Netflix/”A Vida no nosso planeta”: o documentário de Spielberg para a Netflix é ainda mais impressionante do que Jurassic Park

Intitulada “A vida no nosso planeta”, esta série documental traça a história da vida e as dinastias de animais que reinaram na Terra.

Contar a história da vida na Terra. É este o objetivo do novo documentário de Steven Spielberg, Life on Our Planet, narrado por Morgan Freeman e disponível na Netflix a partir de 25 de outubro. Em oito episódios de cinquenta minutos, os espectadores vão descobrir os animais que percorreram a Terra antes de nós, em diferentes épocas.

Mais especificamente, cada episódio centra-se numa dinastia ou reino animal específico. O mais conhecido é, naturalmente, o dos dinossauros, um tema já explorado pelo realizador no clássico filme “Parque Jurássico”. Mas os animais do passado são mais do que isso… Antes e depois deles, existiram muitas espécies, em terra e no mar, e algumas são igualmente impressionantes,

Animais tão estranhos quanto espectaculares

Nos primeiros episódios, assistimos aos primórdios da vida nos oceanos, com animais como o anomalocaris ou “camarão estranho”, um alienígena predador que era metade arraia-manta e metade camarão no topo da cadeia alimentar, há cerca de 450-500 milhões de anos.
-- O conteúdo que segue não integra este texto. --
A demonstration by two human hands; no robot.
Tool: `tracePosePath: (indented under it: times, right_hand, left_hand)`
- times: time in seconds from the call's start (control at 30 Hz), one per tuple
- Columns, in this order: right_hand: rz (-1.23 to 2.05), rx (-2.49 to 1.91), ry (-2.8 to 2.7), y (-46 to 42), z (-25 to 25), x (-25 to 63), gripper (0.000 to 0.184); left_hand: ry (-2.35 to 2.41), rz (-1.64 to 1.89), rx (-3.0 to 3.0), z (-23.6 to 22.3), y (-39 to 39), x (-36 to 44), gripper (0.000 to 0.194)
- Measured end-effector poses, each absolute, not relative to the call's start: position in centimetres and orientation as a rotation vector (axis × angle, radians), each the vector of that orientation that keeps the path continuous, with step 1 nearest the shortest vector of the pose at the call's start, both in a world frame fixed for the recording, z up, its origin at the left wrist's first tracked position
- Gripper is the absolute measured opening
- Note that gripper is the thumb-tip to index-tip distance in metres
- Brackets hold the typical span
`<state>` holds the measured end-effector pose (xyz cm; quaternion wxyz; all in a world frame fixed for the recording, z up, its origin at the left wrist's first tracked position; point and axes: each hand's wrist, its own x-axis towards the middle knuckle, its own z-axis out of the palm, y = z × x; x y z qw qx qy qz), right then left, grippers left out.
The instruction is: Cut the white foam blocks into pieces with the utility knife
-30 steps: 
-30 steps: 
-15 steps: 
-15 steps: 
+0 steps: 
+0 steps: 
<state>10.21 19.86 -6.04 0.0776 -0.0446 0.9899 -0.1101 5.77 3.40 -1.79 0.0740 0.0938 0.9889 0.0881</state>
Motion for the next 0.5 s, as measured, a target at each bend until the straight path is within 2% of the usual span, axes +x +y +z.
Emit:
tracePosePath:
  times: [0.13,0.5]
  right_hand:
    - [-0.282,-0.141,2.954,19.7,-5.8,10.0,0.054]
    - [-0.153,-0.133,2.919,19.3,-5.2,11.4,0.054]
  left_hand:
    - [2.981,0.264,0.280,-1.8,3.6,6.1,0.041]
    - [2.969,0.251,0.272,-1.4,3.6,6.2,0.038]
Nessa altura, os artrópodes dominavam as zonas habitadas do planeta.

Depois vieram as dinastias. Graças à sua coluna vertebral e às suas quatro patas, os anfíbios conseguiram descobrir a terra firme. Mas não conseguiram expandir-se, pois dependiam da vida aquática. Assim, deixaram o campo aberto aos répteis, como o estucossauro, um lagarto blindado com esteróides, que se desenvolveu por toda a Pangeia (o único continente na altura).

Ao mesmo tempo, começaram a aparecer os antepassados dos mamíferos. Alguns eram particularmente assustadores, como os gorgonopsianos, um cruzamento visual entre um leão e um dragão de Komodo.

Ao longo da história (e das extinções), os dinossauros surgiram e depois desapareceram. Os habitats que deixaram vagos permitiram o aparecimento da dinastia dos mamíferos. Mas um dos predadores mais perigosos do período pós-Cretáceo foi uma ave, o phorusrhacos. Com dois metros e meio de altura, uma cabeça gigantesca e um gosto pela carne, ganhou a alcunha de “a ave do terror”.

Efeitos especiais cada vez mais realistas

Para além de todas as espécies a descobrir (sessenta e cinco no total), algumas das quais aparentemente muito esquecíveis mas que representam um ponto-chave na evolução, esta série destaca os recentes avanços tecnológicos. Os animais extintos foram produzidos em imagens geradas por computador pela Industrial Light & Magic, a empresa fundada por George Lucas que produziu os dinossauros 3D em Jurassic Park.

Para uma representação o mais natural possível, este documentário, tal como o muito bem sucedido Prehistoric Planet na Apple TV, incorporou os animais extintos em habitats naturais dos dias de hoje. Os produtores vasculharam o planeta em busca de paisagens que teriam a mesma aparência de centenas de milhões de anos atrás.

Tiveram também de eliminar todos os vestígios de modernidade… a começar pela erva. Esta “só se estabeleceu na Terra há cerca de 30 milhões de anos, o que significa que tivemos de fazer muita jardinagem”, recorda Dan Tapster, que apresenta o documentário.